Monako Prensi’nden çokça bahsettik ama şehir için önemli bir figür kendisi. Sadece Monako halkı için de değil tüm dünya için bu şekilde. Bu sebeple Kraliyet Sarayı ülkenin en çok ziyaret edilen noktalarından biri haline gelmiş bulunuyor. 9 Euro vererek sarayın içerisini ve antika arabalardan oluşan sergiyi gezebilmeniz mümkün.
Monako mutfağı sizlere yabancı gelmeyecek. Çünkü Akdeniz iklimine ait bir mutfağa sahipler. Bol bol deniz ürünlerinin yendiği, taptaze sebzelerin tüketildiği, pirinç ve zeytinyağının mükemmel etkisiyle hazırlanan yemeklerden bahsediyoruz. Ama mezgit balığı Monakolular için ayrı bir yere sahip. Özel günlerde, festivallerde bu yemeği tüketmeye bayılıyorlar. Yerel yemeklerine gelecek olursak içi pirinç ve kabakla hazırlanan, görüntüsü bizim mantımızın biraz büyüğü gibi olan barbaqiuan kesinlikle tatmanızı önerdiğimiz bir lezzet. Portakal suyu çiçeği, badem fındık ile hazırlanan hamur yemeği fougasse ve tavukla hazırlanan krep socca’yı da mutlaka denemelisiniz.

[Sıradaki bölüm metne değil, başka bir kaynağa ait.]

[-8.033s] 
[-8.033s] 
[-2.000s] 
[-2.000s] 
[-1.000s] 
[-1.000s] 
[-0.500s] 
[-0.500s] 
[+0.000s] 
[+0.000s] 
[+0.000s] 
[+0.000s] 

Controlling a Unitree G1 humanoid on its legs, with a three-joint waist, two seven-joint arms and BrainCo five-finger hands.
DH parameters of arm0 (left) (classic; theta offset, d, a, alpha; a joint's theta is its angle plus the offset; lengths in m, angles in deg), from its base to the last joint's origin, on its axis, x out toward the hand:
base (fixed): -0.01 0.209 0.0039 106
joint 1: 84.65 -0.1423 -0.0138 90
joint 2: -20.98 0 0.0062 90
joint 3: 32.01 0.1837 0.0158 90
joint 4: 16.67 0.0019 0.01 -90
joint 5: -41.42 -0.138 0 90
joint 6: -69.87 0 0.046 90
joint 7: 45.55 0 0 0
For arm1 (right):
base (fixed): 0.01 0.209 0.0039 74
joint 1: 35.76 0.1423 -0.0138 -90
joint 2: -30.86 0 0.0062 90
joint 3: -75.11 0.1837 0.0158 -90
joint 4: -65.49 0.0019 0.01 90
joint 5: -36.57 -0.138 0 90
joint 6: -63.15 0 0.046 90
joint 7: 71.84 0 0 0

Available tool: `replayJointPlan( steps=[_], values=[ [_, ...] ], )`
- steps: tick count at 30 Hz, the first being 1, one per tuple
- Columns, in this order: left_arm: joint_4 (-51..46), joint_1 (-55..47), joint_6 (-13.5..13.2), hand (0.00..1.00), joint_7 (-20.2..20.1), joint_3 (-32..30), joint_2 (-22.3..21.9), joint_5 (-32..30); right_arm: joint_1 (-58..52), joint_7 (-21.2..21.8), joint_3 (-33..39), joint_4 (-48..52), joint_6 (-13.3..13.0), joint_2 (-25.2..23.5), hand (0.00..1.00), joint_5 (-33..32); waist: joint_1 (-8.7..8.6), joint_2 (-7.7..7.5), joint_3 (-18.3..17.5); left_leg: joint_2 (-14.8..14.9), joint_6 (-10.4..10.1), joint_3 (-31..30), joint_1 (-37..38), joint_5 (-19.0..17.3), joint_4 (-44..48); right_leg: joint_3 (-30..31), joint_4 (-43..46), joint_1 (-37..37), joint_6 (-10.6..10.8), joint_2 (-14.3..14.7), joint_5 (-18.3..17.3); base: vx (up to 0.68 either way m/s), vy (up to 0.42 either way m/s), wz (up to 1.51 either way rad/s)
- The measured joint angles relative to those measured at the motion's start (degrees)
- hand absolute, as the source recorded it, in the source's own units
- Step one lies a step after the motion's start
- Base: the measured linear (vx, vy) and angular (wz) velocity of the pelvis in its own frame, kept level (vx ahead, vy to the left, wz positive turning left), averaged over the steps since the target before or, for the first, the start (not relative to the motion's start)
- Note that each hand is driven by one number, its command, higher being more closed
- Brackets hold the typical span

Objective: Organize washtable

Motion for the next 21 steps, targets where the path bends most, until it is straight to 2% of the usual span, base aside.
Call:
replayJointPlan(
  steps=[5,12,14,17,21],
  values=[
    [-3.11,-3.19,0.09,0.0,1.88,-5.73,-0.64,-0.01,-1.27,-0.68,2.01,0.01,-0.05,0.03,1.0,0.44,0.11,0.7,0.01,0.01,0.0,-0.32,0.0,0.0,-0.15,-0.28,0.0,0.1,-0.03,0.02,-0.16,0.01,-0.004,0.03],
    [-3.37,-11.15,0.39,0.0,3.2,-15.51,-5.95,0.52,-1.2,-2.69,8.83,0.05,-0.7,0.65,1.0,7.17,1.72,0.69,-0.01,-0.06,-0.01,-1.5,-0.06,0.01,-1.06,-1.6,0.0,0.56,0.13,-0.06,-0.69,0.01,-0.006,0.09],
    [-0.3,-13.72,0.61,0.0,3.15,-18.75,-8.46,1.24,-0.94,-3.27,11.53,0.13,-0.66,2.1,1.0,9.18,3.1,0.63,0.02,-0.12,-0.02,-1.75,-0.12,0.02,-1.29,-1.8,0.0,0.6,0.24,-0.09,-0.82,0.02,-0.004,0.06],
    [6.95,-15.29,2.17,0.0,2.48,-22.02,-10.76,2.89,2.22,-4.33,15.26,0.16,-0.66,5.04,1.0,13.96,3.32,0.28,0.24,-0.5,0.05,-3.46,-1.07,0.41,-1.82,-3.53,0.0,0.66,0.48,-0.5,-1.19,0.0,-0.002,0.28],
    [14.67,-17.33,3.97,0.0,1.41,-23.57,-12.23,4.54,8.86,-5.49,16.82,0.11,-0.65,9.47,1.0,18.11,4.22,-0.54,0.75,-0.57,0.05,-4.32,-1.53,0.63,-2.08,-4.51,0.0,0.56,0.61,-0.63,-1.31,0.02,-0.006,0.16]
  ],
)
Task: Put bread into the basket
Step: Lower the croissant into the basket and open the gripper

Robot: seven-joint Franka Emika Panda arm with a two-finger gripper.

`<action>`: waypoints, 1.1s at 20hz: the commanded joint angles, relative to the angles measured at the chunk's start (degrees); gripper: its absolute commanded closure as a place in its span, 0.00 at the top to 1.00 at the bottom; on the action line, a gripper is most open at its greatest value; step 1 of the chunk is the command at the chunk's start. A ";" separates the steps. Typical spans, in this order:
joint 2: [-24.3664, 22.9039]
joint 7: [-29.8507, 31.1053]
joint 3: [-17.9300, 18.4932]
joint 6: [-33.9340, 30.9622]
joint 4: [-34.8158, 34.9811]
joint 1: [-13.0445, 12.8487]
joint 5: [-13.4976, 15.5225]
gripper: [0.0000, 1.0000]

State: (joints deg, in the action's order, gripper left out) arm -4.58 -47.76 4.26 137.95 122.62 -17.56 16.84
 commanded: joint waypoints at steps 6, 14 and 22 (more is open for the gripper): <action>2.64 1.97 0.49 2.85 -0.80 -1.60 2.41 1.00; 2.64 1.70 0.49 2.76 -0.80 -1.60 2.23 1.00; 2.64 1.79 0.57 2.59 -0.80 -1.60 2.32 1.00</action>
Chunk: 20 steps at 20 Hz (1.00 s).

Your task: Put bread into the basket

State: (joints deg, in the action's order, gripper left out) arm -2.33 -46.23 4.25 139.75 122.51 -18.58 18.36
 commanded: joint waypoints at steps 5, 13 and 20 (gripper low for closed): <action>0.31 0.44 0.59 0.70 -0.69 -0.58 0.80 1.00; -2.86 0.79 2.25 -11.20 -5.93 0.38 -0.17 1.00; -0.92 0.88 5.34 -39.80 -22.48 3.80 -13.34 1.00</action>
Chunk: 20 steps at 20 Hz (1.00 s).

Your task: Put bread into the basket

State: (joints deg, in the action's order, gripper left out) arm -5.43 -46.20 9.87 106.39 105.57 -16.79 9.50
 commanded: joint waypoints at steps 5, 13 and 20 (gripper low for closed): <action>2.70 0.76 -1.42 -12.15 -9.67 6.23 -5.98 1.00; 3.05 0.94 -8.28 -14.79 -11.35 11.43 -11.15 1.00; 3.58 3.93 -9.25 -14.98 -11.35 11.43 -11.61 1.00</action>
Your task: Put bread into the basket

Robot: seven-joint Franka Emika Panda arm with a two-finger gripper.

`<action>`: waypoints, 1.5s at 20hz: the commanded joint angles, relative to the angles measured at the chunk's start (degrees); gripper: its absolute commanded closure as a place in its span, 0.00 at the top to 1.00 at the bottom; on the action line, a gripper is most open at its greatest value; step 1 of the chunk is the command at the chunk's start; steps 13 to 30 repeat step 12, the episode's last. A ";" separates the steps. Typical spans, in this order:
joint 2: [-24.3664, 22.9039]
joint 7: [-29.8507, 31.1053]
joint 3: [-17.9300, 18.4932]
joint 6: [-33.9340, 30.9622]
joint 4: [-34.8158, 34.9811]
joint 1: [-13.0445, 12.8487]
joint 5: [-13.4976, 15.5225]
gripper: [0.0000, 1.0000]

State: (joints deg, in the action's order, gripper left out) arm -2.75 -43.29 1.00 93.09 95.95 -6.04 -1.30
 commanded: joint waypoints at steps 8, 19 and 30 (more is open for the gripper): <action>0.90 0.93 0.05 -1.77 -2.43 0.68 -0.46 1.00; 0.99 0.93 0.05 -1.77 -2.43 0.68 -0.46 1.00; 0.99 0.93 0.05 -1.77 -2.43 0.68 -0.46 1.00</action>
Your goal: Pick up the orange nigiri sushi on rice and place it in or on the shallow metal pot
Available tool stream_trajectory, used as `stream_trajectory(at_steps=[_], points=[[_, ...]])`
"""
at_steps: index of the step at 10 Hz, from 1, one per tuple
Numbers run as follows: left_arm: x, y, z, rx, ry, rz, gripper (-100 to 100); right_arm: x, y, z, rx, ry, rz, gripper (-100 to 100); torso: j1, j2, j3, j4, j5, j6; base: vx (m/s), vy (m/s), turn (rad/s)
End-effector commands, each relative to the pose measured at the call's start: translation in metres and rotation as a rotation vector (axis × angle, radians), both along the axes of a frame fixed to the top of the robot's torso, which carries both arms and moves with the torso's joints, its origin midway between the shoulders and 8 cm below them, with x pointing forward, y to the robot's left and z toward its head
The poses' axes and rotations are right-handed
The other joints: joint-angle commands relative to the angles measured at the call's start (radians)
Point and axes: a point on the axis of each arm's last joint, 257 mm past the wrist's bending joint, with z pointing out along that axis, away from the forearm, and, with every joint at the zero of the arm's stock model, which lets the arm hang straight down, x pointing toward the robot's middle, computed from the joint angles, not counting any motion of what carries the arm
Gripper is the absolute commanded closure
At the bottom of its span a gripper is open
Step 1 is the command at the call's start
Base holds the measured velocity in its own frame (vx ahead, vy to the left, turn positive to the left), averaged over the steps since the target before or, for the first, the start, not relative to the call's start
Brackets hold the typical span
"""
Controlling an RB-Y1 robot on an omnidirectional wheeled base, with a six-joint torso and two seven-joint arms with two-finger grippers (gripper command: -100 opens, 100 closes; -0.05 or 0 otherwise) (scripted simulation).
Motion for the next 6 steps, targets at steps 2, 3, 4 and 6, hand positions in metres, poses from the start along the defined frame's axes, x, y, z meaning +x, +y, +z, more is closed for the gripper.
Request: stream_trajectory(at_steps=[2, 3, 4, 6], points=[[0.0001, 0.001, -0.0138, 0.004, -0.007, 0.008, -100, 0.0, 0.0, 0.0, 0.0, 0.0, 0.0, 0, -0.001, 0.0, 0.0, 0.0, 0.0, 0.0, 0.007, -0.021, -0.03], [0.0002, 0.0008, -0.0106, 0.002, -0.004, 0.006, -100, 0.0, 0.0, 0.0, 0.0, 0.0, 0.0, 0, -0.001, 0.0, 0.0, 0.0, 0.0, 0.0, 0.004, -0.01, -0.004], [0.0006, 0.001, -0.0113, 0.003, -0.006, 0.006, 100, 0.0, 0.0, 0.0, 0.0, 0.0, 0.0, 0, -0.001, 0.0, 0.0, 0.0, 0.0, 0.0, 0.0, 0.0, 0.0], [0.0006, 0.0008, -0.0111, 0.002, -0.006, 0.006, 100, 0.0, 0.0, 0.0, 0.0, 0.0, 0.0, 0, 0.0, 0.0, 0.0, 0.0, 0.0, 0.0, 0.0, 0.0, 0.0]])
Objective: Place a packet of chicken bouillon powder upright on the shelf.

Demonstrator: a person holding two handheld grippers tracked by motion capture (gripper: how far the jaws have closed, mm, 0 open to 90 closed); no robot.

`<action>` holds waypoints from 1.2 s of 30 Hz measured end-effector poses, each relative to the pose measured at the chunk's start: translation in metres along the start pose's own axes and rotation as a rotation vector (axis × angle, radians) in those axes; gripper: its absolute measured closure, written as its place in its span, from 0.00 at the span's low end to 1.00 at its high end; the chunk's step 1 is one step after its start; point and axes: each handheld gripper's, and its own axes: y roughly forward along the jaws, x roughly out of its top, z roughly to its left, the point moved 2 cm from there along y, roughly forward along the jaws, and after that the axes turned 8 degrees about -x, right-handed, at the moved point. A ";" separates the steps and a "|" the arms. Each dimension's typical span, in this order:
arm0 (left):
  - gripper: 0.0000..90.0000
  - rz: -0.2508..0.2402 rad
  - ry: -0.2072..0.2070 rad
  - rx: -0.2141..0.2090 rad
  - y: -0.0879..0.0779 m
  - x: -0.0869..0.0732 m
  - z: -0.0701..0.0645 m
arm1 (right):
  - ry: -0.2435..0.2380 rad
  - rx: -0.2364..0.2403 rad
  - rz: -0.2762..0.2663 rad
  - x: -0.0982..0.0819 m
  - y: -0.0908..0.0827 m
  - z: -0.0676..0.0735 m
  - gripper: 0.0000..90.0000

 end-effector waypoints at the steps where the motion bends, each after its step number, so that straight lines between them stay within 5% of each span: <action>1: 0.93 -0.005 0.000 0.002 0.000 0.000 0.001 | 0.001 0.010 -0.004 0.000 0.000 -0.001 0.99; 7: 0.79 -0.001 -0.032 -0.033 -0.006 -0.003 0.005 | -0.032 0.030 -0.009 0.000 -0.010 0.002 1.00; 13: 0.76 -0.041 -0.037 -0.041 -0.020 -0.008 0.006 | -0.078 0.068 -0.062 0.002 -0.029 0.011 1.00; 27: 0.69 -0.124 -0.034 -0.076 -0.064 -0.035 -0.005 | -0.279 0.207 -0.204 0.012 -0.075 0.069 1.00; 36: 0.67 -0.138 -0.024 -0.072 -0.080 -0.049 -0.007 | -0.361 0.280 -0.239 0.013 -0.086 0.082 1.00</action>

Monte Carlo’nun kendine ait bir havalimanı yoktur. Şehre en yakın havalimanı 25 kilometre uzaklıkta yer alan Nice Cote d’Azur Havalimanıdır. İstanbul üzerinden önce Paris’e gidip oradan aktarmalı bir şekilde Nice Cote d’Azur havalimanına ulaşabilirsiniz. Monta Carlo genel olarak gezmesi, yemesi içmesi ve konaklaması açısından ucuz bir şehirdir. Geceliği 20 Euro’dan başlayan fiyatlarla bu Akdeniz şehrinde güzel geceler geçirebilecek ve huzurla uyuyabilecek bir konaklama noktası bulabilirsiniz.